**THE PROBLEM:** Word for word, give the listing below again.
* * *
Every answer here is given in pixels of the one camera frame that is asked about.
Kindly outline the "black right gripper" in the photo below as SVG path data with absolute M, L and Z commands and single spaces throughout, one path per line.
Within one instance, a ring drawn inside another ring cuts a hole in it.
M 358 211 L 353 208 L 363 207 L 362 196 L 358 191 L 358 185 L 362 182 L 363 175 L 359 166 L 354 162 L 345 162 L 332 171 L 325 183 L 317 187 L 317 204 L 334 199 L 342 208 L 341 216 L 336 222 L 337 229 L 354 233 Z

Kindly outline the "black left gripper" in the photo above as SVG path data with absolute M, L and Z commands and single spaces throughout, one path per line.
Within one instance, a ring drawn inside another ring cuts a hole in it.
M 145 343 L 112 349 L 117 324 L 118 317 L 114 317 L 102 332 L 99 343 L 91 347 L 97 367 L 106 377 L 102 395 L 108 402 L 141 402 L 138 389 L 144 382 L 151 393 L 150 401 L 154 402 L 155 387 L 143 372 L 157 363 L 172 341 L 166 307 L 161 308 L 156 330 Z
* * *
**ANSWER TO THIS TASK:**
Every answer here is given in pixels of the one camera frame that is asked about.
Kindly outline the "black right gripper" in the photo below as SVG path data with absolute M, L and Z commands and single spaces throughout, one path per line.
Within one instance, a ring drawn inside another ring cuts a hole in it.
M 358 211 L 353 208 L 363 207 L 362 196 L 358 191 L 358 185 L 362 182 L 363 175 L 359 166 L 354 162 L 345 162 L 332 171 L 325 183 L 317 187 L 317 204 L 334 199 L 342 208 L 341 216 L 336 222 L 337 229 L 354 233 Z

Kindly outline the "black left gripper" in the photo above as SVG path data with absolute M, L and Z commands and single spaces throughout, one path per line.
Within one instance, a ring drawn inside another ring cuts a hole in it.
M 145 343 L 112 349 L 117 324 L 118 317 L 114 317 L 102 332 L 99 343 L 91 347 L 97 367 L 106 377 L 102 395 L 108 402 L 141 402 L 138 389 L 144 382 L 151 393 L 150 401 L 154 402 L 155 387 L 143 372 L 157 363 L 172 341 L 166 307 L 161 308 L 156 330 Z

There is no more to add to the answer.